[[ DATA FOR PROCESSING, beginning ]]

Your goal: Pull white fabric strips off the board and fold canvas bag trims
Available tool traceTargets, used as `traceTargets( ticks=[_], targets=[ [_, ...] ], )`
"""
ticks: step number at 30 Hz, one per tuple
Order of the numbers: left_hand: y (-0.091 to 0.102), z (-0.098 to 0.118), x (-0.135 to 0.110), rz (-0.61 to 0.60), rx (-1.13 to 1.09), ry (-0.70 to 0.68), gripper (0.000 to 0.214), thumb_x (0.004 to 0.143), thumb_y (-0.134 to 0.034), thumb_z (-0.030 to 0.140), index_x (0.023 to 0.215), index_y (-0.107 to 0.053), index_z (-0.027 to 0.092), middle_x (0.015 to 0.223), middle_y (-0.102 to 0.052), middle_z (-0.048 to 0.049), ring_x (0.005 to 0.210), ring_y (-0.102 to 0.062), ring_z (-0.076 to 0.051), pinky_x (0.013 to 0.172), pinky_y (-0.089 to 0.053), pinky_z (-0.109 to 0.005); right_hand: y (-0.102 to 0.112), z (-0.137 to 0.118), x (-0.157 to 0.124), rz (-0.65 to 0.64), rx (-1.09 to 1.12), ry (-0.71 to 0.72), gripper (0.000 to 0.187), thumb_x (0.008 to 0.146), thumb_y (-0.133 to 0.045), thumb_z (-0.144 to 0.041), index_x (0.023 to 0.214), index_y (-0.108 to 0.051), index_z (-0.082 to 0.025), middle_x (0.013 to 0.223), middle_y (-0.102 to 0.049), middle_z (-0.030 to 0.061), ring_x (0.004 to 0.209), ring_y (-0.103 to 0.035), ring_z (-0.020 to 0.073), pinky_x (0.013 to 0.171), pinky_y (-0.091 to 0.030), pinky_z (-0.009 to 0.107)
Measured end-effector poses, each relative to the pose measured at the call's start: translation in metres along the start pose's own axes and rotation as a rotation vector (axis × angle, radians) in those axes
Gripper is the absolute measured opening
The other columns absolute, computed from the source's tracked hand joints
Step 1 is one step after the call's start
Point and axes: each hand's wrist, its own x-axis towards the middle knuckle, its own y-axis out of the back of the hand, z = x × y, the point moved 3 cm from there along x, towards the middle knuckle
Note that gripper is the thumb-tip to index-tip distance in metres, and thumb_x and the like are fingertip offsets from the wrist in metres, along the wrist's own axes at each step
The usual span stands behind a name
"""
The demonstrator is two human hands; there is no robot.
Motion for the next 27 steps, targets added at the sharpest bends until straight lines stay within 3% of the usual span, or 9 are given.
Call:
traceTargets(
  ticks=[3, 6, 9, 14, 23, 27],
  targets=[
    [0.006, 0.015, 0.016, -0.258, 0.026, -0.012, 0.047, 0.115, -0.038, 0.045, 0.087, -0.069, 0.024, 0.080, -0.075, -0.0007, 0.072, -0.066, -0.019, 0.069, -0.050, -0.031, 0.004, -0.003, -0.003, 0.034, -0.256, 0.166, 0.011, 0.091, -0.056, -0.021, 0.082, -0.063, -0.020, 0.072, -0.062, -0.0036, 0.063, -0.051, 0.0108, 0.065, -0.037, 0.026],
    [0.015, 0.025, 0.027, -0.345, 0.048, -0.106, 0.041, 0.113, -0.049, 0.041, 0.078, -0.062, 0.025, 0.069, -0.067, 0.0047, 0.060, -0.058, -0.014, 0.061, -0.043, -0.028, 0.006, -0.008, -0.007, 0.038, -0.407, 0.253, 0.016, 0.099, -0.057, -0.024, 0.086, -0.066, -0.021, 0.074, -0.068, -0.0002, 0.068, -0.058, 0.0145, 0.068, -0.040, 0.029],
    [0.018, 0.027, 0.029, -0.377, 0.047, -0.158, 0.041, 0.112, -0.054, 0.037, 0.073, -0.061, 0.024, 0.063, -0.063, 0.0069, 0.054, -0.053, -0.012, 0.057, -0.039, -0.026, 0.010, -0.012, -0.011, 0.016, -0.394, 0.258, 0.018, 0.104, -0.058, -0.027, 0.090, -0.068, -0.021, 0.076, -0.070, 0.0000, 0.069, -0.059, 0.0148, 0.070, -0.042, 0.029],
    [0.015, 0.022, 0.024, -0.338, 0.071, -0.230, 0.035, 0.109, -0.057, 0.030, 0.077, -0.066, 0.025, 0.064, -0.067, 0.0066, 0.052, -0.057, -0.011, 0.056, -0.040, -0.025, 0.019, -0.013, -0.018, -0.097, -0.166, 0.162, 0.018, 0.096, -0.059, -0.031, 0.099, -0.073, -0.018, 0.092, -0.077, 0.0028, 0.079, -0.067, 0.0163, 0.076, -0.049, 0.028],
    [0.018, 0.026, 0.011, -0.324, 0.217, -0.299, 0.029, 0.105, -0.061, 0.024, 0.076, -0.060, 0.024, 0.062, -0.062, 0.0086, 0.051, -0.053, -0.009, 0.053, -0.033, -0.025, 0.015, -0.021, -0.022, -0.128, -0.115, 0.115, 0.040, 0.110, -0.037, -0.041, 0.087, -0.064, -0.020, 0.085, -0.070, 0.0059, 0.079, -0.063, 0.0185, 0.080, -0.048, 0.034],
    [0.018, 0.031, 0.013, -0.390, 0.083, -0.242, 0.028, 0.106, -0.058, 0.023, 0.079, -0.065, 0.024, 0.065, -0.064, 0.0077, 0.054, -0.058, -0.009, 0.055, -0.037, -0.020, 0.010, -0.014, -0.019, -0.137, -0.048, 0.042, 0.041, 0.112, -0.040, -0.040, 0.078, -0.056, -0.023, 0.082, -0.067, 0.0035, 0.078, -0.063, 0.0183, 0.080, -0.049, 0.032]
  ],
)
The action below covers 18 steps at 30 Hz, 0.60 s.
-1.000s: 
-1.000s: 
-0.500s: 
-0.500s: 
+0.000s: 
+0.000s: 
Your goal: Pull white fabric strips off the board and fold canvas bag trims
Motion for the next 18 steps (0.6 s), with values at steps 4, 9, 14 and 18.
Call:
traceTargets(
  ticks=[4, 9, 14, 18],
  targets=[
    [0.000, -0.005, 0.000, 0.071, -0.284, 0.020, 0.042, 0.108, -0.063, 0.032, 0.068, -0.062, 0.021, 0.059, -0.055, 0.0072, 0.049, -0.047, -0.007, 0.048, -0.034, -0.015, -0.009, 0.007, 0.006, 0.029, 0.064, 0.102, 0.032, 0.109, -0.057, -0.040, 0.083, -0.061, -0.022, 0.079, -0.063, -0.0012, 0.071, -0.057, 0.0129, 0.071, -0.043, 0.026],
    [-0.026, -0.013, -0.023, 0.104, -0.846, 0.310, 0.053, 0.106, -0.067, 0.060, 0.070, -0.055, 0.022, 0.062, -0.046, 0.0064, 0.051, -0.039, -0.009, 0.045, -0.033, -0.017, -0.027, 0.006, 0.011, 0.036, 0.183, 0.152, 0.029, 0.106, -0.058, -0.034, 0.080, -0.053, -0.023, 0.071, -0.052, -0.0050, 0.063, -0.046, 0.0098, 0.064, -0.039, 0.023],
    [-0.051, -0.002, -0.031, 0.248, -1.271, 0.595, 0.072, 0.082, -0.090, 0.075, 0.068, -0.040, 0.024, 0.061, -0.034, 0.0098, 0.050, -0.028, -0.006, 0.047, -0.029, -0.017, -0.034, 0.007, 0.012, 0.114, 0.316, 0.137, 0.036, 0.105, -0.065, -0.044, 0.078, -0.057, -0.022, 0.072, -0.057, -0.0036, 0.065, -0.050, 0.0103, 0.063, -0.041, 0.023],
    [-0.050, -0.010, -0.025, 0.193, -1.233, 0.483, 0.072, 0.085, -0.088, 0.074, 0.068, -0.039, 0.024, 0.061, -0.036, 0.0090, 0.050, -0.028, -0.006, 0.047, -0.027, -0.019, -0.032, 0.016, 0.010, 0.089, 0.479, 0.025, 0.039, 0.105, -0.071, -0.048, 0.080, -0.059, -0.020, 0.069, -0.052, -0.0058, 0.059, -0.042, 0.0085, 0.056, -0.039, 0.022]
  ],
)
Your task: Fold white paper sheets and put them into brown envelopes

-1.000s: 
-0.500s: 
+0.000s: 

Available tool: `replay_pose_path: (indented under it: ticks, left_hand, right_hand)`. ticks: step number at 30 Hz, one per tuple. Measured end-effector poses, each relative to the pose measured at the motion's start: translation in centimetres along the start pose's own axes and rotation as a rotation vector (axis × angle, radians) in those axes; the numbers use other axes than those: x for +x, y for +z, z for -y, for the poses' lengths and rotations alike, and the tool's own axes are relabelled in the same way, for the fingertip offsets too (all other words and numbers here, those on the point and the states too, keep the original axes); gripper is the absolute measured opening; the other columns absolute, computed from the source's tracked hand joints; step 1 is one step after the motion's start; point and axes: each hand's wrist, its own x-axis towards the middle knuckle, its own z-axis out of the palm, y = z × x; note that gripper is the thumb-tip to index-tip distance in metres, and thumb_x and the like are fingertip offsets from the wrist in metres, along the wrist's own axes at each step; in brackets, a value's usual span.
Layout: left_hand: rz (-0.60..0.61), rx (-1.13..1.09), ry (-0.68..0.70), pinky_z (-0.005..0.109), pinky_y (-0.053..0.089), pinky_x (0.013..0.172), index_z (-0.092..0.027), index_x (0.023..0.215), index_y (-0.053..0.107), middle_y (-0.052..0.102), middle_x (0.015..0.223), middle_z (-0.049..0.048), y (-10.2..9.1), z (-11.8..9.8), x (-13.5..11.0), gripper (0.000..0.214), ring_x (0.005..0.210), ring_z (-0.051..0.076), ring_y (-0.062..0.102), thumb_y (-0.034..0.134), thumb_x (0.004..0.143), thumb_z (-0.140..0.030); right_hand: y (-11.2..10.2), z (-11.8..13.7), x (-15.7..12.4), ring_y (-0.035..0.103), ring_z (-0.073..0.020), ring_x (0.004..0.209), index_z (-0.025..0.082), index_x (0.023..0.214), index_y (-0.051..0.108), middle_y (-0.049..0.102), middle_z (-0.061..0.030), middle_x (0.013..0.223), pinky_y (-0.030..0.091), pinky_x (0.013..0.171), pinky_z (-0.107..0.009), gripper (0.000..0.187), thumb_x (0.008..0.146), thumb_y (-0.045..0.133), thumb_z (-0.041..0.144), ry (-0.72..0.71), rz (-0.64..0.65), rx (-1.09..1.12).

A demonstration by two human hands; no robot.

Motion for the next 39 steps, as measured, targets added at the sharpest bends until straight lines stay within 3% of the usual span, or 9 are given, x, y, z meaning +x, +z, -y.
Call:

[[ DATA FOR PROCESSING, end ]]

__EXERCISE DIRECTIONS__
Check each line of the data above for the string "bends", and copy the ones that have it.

__ANSWER__
Motion for the next 27 steps, targets added at the sharpest bends until straight lines stay within 3% of the usual span, or 9 are given.
Motion for the next 39 steps, as measured, targets added at the sharpest bends until straight lines stay within 3% of the usual span, or 9 are given, x, y, z meaning +x, +z, -y.

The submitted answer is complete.